Task statement -> Begin at the line that holds "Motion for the" and copy each line exactly until the data below ends, including that last line but no pictures.

##### Input records #####

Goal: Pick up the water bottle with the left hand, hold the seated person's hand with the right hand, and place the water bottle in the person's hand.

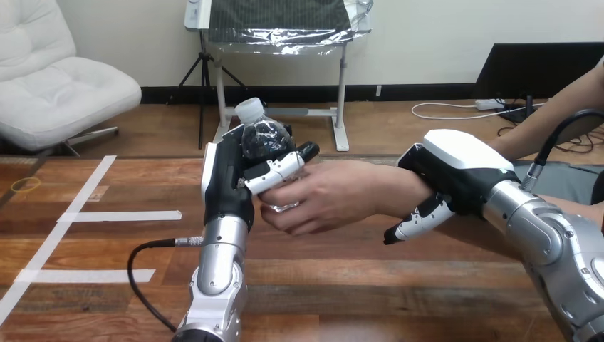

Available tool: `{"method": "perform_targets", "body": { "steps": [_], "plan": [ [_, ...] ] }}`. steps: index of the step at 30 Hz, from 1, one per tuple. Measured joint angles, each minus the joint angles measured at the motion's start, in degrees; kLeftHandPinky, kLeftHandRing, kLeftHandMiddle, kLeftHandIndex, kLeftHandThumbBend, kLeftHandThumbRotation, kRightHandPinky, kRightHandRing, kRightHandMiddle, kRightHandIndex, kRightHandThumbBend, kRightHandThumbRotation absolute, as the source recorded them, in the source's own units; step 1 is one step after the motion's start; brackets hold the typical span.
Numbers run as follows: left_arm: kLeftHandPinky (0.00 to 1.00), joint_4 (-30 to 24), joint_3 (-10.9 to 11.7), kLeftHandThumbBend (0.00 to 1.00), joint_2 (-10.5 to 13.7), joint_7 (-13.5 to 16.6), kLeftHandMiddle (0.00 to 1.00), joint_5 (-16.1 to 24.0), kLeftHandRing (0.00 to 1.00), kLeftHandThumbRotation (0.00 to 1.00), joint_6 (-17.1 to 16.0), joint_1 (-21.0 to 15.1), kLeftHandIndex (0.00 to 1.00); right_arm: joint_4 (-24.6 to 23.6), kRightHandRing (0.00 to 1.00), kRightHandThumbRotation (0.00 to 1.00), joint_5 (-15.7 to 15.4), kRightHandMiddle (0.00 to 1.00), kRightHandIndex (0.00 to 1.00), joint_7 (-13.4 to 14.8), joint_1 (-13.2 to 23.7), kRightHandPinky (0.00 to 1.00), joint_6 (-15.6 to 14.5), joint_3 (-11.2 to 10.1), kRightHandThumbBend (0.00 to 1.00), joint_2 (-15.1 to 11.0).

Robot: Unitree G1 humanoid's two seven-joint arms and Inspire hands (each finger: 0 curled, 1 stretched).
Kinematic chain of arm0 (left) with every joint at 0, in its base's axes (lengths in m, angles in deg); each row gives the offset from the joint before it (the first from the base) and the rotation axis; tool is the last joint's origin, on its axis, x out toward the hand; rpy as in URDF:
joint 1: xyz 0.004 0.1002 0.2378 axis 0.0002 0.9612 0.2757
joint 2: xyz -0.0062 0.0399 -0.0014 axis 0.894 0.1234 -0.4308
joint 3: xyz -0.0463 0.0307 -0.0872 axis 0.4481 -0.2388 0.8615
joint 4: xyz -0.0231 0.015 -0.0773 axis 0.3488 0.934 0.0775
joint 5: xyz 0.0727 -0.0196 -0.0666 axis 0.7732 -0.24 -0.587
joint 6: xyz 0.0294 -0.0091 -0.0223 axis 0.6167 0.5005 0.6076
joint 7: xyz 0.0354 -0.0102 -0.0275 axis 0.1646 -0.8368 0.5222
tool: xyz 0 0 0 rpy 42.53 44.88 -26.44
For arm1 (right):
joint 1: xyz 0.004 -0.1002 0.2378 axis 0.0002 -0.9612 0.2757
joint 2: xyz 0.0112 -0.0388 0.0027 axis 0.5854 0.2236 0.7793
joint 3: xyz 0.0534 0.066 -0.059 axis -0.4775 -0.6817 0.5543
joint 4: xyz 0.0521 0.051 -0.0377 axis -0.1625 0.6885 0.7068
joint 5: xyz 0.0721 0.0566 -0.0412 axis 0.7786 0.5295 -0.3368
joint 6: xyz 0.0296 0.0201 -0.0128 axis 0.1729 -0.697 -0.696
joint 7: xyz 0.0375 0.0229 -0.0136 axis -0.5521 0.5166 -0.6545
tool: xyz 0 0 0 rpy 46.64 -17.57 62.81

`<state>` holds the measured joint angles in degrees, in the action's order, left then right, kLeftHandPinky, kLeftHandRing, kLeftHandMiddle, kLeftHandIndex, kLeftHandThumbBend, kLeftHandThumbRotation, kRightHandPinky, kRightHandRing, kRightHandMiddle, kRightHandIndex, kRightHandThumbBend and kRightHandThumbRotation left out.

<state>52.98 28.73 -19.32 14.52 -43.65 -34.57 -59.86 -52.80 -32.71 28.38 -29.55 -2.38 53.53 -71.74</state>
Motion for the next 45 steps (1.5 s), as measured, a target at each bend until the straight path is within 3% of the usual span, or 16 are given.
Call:
{"method": "perform_targets", "body": {
  "steps": [20,45],
  "plan": [
    [0.33,0.1,0.0,0.68,-1.0,-0.6,0.42,-1.6,0.37,0.00,-1.8,-1.2,0.42,-0.4,0.30,0.20,0.1,0.37,0.40,0.0,0.5,0.23,-0.4,-0.1,0.81,0.2],
    [0.33,-0.1,0.0,0.68,-1.8,-2.2,0.42,-3.1,0.37,0.00,-1.9,-1.2,0.43,-1.5,0.31,0.18,0.2,0.38,0.40,-1.2,0.5,0.24,-2.2,-0.1,0.82,0.0]
  ]
}}
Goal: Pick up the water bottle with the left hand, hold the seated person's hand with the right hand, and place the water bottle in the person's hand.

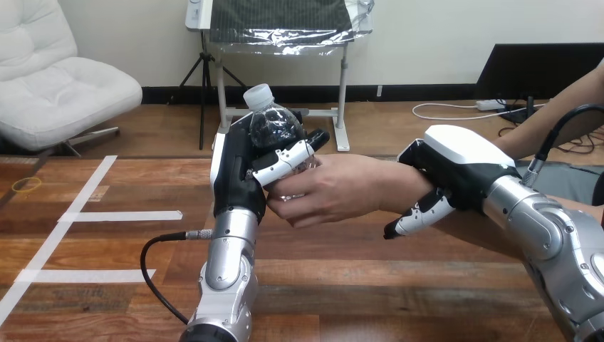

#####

Task answer ->
Motion for the next 45 steps (1.5 s), as measured, a target at each bend until the straight path is within 3% of the usual span, or 16 are given.
Call:
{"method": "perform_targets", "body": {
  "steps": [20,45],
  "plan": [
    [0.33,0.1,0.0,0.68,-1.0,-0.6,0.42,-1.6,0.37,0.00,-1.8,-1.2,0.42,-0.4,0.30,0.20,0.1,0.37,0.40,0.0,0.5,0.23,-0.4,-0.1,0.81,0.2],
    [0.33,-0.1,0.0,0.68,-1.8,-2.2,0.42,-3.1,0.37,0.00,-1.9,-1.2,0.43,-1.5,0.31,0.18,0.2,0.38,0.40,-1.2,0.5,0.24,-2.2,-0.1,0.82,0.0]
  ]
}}
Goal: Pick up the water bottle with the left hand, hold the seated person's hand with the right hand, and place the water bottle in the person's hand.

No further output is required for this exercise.